The convenience of apps like Venmo, combined with the lack of financial education for  consumers, is a recipe for disaster. Today, transactions have become so simple that there is no requirement for teenagers to understand the nature of them or manage their own finances. Additionally, teenagers are offered very few opportunities to learn how to manage their finances, which in turn leaves them unprepared for when they are older and may need this knowledge. According to a survey from Junior Achievement USA and Citizens Bank, a national program that provides lessons in financial literacy, work and career readiness, and entrepreneurship, 54 percent of teens say they are worried about financing their futures. This feeling of unpreparedness among teenagers has worsened with the new advancements in transactions.
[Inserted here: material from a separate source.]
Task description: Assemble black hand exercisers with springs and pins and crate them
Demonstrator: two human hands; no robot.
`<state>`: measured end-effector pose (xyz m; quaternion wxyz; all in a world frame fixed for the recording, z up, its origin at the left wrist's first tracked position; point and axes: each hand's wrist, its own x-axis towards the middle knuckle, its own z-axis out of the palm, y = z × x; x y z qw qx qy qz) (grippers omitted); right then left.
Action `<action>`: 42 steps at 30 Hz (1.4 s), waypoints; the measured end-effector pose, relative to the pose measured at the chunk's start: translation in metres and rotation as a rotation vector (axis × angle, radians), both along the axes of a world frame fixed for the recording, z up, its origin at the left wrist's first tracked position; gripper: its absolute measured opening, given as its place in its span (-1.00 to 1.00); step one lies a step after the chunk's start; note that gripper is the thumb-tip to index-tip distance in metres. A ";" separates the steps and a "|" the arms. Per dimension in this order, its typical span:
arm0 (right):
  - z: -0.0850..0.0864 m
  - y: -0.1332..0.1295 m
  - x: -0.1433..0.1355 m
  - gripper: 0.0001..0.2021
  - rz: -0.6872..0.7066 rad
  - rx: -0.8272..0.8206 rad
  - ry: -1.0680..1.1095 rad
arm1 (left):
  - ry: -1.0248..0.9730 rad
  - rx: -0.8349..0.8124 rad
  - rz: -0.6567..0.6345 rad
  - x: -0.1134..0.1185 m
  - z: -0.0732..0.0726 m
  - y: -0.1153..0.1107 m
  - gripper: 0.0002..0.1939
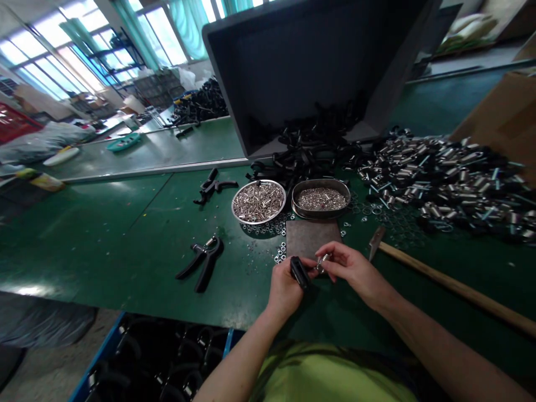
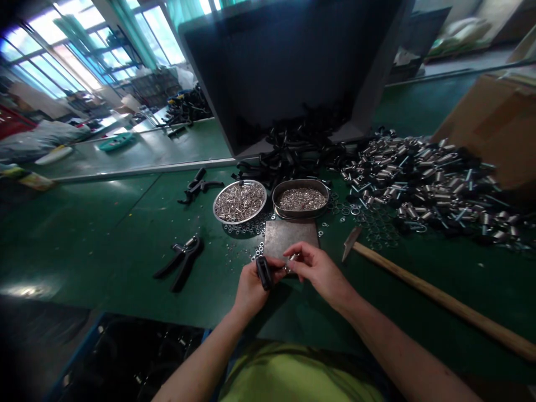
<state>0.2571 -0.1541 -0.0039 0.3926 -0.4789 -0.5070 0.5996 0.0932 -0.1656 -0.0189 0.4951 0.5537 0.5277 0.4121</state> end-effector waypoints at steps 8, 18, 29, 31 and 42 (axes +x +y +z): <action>0.010 0.000 0.004 -0.84 -0.181 0.192 -0.049 | -0.459 -0.331 0.104 0.004 0.000 0.000 -0.70; 0.006 -0.002 0.002 -0.72 -0.220 0.063 0.067 | -0.720 -0.483 0.140 -0.001 0.007 0.007 -0.64; 0.009 -0.001 -0.005 -0.74 -0.159 0.054 0.092 | -0.846 -0.597 0.121 -0.003 0.003 0.007 -0.67; 0.009 0.000 -0.006 -0.73 -0.126 0.034 0.143 | -0.920 -0.673 0.071 -0.003 0.003 0.006 -0.71; 0.011 0.011 0.005 -0.74 0.201 -0.124 0.286 | -0.898 -0.958 -0.265 -0.009 0.005 0.011 -0.81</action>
With the digitalization and technological change of transactions, it has become easier for teens to spend more money without proper education to help them realize the short-term and long-term effects of their spending. 

Ideally, it would be helpful for apps to create restrictions for users under the age of 18, for example, a restriction that would help prevent younger consumers from spending too much in a certain amount of time. Additionally, these apps could create more warning notifications that give users a sense how much money they are spending and at what rate. 

Although this is the ultimate goal, it is unlikely that these apps will create changes that can solve the problem. Instead, it is important that teenagers become financially intelligent. That way even if these apps exist, younger users at least know the importance of budgeting their money. Locally, schools should implement a requirement to teach financial literacy. Redwood has classes such as Social Issues which teaches students about sexual and mental health, but there is no required program that teaches students about finance. Even if it was just a short unit of teaching, this would set a base for students’ understanding of money and spending that would hopefully lead to more awareness as the growth of these online transactions continues. Yes, spending money is okay, but spending more money just because it’s easier … that’s where we should draw the line.